Proponents of the Cut Inflation Act say that in addition to saving money for the government and patients, the negotiations will inject much-needed transparency into the complicated drug pricing process. If a company refuses to negotiate, it must either pay a high excise tax or withdraw all of its drugs from Medicare and Medicaid.
“This is not a ‘negotiation,'” Merck said in its complaint. “That amounts to extortion.”
Taken together, the lawsuits make a variety of constitutional arguments.

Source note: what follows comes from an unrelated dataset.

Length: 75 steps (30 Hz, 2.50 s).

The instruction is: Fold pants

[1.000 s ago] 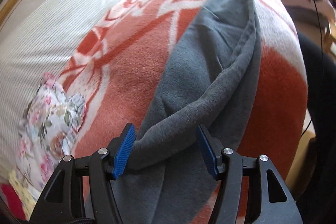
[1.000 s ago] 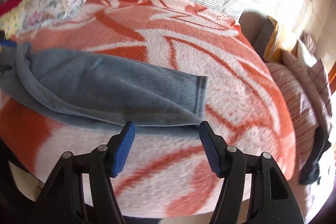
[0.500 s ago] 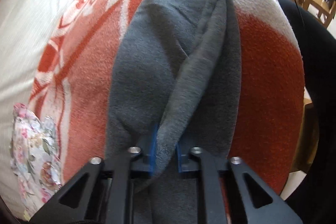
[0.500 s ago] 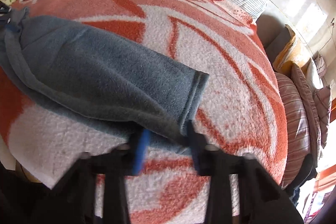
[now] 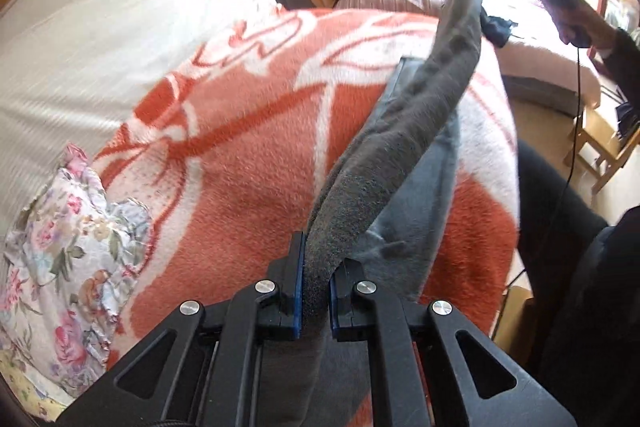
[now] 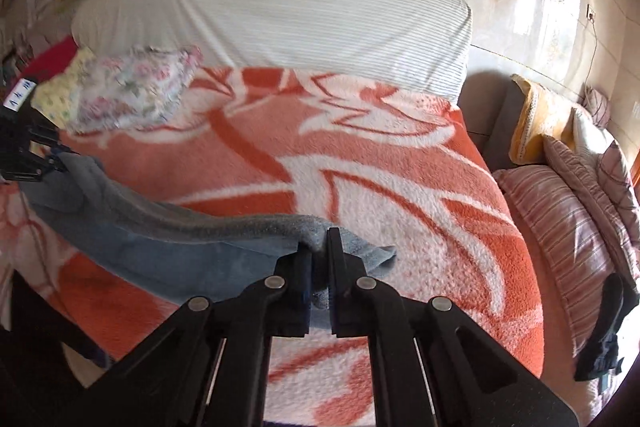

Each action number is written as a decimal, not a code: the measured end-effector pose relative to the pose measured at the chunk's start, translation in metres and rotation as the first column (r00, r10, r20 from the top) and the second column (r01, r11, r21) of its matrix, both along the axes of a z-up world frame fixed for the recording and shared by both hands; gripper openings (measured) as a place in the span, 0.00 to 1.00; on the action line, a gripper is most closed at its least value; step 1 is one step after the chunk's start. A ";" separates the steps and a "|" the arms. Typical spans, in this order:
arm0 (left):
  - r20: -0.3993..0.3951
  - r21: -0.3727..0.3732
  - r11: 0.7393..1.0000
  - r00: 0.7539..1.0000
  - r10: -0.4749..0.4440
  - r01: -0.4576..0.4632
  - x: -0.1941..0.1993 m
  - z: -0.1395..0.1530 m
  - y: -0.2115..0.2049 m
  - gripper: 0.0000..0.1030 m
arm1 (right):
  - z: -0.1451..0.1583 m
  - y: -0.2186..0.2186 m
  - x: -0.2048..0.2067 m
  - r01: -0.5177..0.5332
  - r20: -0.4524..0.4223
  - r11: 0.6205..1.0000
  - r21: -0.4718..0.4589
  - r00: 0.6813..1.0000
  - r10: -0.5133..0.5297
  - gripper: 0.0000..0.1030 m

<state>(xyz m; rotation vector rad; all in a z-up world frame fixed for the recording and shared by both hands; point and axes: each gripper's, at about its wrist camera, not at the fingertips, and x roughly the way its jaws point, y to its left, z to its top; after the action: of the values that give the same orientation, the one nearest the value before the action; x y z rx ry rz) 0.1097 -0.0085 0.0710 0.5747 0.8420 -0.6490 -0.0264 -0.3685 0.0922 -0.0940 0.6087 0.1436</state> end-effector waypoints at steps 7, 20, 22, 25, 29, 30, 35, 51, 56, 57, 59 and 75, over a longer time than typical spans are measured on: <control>-0.129 -0.036 0.998 0.990 -0.058 0.054 0.025 -0.003 -0.007 0.09 | -0.007 -0.016 0.042 0.009 -0.116 1.000 0.022 0.993 -0.006 0.07; -0.168 -0.079 0.937 0.931 0.325 -0.341 0.087 -0.057 0.032 0.46 | -0.112 -0.030 0.109 0.163 -0.283 0.986 0.030 0.948 -0.148 0.60; -0.174 -0.146 0.909 0.915 0.365 -0.391 0.063 -0.047 0.051 0.46 | -0.108 -0.027 0.094 0.134 -0.258 0.987 0.092 0.960 -0.106 0.60; -0.213 -0.243 0.855 0.885 0.413 -0.458 0.023 -0.045 0.070 0.47 | -0.119 -0.024 0.082 0.136 -0.293 0.975 0.174 0.953 -0.081 0.60; -0.357 -0.353 0.711 0.790 0.499 -0.609 -0.030 -0.074 0.096 0.55 | -0.141 -0.024 0.074 0.164 -0.315 0.937 0.309 0.947 -0.062 0.59; -0.401 -0.358 0.667 0.753 0.522 -0.654 -0.037 -0.083 0.103 0.54 | -0.147 -0.023 0.075 0.180 -0.326 0.930 0.320 0.943 -0.071 0.59; -0.607 -0.377 0.324 0.495 0.621 -0.868 -0.067 -0.129 0.160 0.54 | -0.163 -0.029 0.087 0.256 -0.362 0.884 0.390 0.926 -0.109 0.60; -0.615 -0.368 -0.273 0.013 0.789 -0.889 -0.146 -0.138 0.330 0.55 | -0.170 -0.027 0.099 0.333 -0.321 0.831 0.446 0.926 -0.199 0.43; -0.589 -0.384 -0.323 -0.040 0.807 -0.865 -0.151 -0.141 0.366 0.32 | -0.160 -0.017 0.100 0.310 -0.287 0.856 0.414 0.937 -0.201 0.15; -0.571 -0.364 -0.312 -0.055 0.819 -0.877 -0.146 -0.140 0.369 0.22 | -0.155 -0.014 0.099 0.304 -0.274 0.863 0.403 0.940 -0.203 0.14; -0.555 -0.370 -0.283 -0.034 0.831 -0.885 -0.139 -0.134 0.377 0.09 | -0.145 -0.010 0.101 0.284 -0.260 0.875 0.393 0.947 -0.191 0.12; -0.443 -0.354 -0.155 0.020 0.896 -0.922 -0.140 -0.124 0.401 0.07 | -0.144 -0.021 0.097 0.305 -0.329 0.905 0.298 0.922 -0.203 0.12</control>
<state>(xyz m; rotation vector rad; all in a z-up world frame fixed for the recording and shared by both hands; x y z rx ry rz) -0.0302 0.3923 -0.0528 -0.7492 0.7960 0.5421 0.0705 -0.3895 -0.0513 0.3549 0.8763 0.0044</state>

In addition to the claim that the government violates the Fifth Amendment by unfairly taking property, they include claims that the law violates the First Amendment by requiring drug companies to agree in writing that they negotiate a “fair price.” Another argument is that the excise tax amounts to an excessive fine which is prohibited by the Eighth Amendment.

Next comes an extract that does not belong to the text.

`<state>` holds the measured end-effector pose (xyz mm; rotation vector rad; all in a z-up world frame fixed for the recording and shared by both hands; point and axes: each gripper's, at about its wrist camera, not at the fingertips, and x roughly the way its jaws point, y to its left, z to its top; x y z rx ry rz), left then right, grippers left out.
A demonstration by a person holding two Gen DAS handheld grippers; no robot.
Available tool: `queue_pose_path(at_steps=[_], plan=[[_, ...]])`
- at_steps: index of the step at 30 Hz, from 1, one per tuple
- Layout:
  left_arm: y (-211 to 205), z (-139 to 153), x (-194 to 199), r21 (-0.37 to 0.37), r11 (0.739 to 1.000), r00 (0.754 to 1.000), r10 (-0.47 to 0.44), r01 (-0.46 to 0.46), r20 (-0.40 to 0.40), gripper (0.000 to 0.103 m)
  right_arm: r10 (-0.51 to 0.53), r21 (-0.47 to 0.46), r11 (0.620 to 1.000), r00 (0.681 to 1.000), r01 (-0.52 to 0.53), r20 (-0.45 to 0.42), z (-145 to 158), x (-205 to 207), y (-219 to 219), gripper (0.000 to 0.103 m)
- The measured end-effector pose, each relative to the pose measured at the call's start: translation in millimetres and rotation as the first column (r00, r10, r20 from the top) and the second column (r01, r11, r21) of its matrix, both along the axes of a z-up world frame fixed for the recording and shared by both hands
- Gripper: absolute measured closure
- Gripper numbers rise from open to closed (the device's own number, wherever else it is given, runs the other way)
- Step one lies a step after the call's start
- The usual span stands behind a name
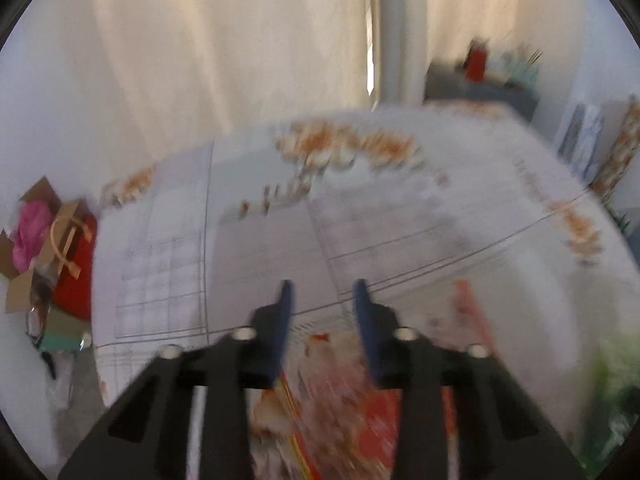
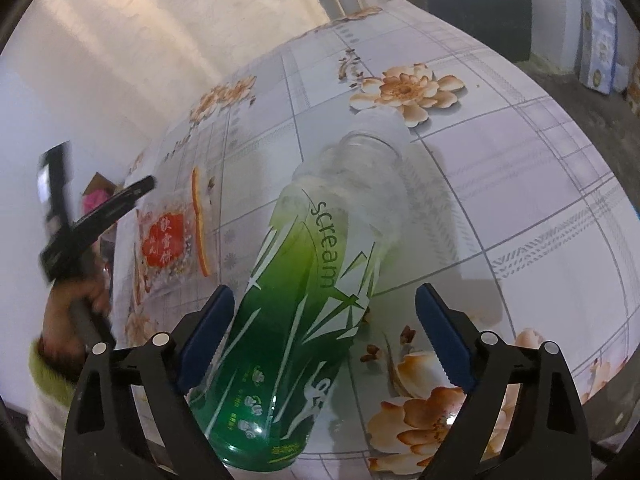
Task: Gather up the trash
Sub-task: 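Grasp the green 'scream' bottle with the right tool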
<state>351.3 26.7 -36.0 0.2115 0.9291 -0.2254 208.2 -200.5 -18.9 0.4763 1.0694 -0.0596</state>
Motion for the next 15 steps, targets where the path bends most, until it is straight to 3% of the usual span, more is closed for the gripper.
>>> queue_pose_path(at_steps=[3, 6, 15], plan=[[3, -19, 15, 0.03, 0.999, 0.997, 0.021, -0.019, -0.068, 0.083, 0.017, -0.001, 1.0, 1.0, -0.017, 0.006, 0, -2, -1, 0.018], [11, -22, 6, 0.05, 0.998, 0.996, 0.042, -0.038, -0.074, 0.084, 0.028, 0.007, 1.0, 0.999, -0.029, 0.017, 0, -5, -3, 0.019], [48, -18, -44, -0.063, 0.991, 0.977, 0.105, -0.119, -0.186, 0.085, 0.062, -0.006, 0.998, 0.997, -0.062, 0.042, 2, -6, -2, 0.025]])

“If the government can impose price controls in this way on pharmaceutical companies,” said Jennifer Dickey, deputy chief counsel for the chamber’s legal branch, “it could do the same thing in any sector of our economy.”
Biden administration officials say the law is not mandatory. They argue that companies are free not to negotiate and can issue press releases or make other public statements that disagree with the negotiated price. And they note that the government regularly negotiates the purchase of other products and that the Department of Veterans Affairs already negotiates drug prices with pharmaceutical companies.
“To me, Medicare is doing what it needs to do,” said Mr. Gostin, a professor at Georgetown. “He’s a huge buyer of a product, and he’s basically using that clout, that bargaining power, to get the best price.”
The pharmaceutical industry is “throwing the kitchen sink at the government”, he added. “They’re looking for what sticks, and their arguments are aimed directly at the Supreme Court.”